Your copy of the listing must be exact and must hold no images.
[[ AVAILABLE DATA, beginning ]]
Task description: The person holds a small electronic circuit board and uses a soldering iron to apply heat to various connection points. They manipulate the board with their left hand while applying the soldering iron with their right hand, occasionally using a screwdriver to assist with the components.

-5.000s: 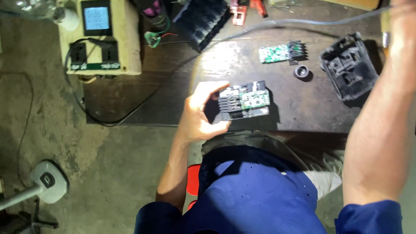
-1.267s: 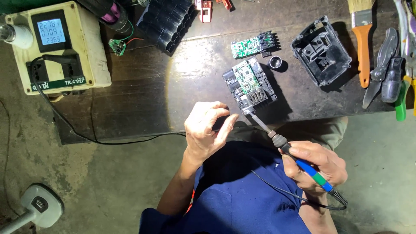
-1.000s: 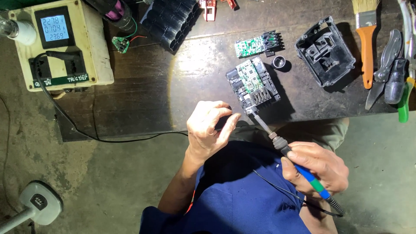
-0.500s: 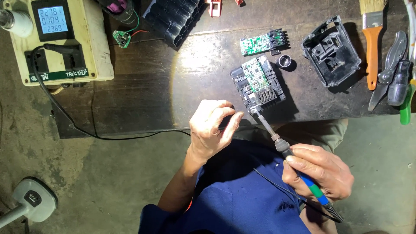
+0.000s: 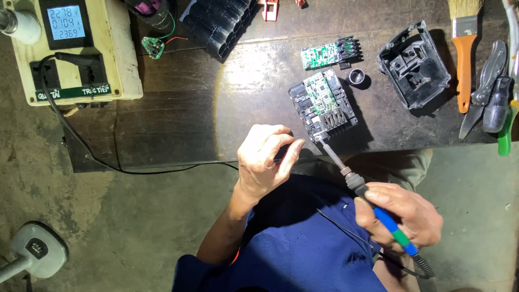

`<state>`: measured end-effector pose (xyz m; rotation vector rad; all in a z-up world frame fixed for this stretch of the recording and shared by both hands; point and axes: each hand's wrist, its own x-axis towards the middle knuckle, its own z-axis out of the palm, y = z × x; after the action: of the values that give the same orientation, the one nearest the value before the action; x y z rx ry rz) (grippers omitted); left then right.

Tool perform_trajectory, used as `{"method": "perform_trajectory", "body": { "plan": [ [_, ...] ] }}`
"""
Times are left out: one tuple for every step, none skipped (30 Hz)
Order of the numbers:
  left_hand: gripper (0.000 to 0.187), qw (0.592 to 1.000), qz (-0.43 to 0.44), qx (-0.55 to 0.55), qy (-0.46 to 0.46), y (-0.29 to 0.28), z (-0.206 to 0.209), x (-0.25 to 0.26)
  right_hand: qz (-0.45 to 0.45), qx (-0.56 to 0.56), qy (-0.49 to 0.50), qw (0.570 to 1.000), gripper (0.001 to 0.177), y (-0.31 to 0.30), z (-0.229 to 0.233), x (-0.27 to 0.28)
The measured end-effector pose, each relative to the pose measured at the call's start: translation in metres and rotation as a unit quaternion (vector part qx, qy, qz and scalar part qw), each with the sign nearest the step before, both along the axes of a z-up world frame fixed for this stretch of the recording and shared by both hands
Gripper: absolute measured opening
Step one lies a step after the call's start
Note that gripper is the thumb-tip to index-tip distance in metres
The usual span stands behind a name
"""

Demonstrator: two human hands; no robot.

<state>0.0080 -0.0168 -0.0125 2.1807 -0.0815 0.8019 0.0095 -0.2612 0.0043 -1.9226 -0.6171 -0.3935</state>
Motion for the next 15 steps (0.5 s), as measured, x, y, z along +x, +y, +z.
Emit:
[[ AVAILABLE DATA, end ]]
*WRITTEN REPLY*:
Task description: The person holds a small electronic circuit board and uses a soldering iron to apply heat to various connection points. They manipulate the board with their left hand while applying the soldering iron with their right hand, occasionally using a screwdriver to assist with the components.

-5.000s: 
-1.267s: 
-1.000s: 
-0.500s: 
+0.000s: 

`<state>`: measured end-effector pose (xyz m; rotation vector rad; all in a z-up world frame fixed for this stretch of the recording and shared by both hands; point and axes: each hand's wrist, its own x-axis towards the middle knuckle, its own z-axis out of the palm, y = z × x; after the action: of the values that give the same orientation, the one nearest the value before the action; x y z rx ry rz) (grippers omitted); left then right.

Tool perform_trajectory, used as `{"method": "perform_trajectory", "body": { "plan": [ [_, ...] ] }}`
"""
Times are left out: one tuple for every step, none skipped (30 Hz)
Order of the numbers:
  left_hand: gripper (0.000 to 0.187), qw (0.592 to 1.000), qz (-0.43 to 0.44), qx (-0.55 to 0.55), qy (-0.46 to 0.46), y (-0.29 to 0.28), z (-0.206 to 0.209), x (-0.25 to 0.26)
  right_hand: qz (-0.45 to 0.45), qx (-0.56 to 0.56), qy (-0.49 to 0.50), qw (0.570 to 1.000), gripper (0.001 to 0.177), y (-0.31 to 0.30), z (-0.229 to 0.233), x (-0.27 to 0.28)
The measured end-effector pose, each relative to the pose measured at the call's start: translation in metres and rotation as a unit quaternion (vector part qx, qy, qz and scalar part qw), each with the sign nearest the step before, both along the axes of a z-up world frame fixed for this stretch of the recording and shared by both hands
Gripper: absolute measured opening
Step one lies a step after the call's start
Note that gripper is the thumb-tip to index-tip distance in metres
The usual span stands behind a name
"""

Demonstrator: two human hands; no robot.

<state>0.0080 -0.0168 -0.0125 2.1807 -0.0815 0.8019 0.0095 -0.2612 0.0043 -1.9226 -0.6171 -0.3935</state>
Motion for the next 15 steps (0.5 s), as measured, x, y, z along +x, +y, +z.
Emit:

Above is the complete output.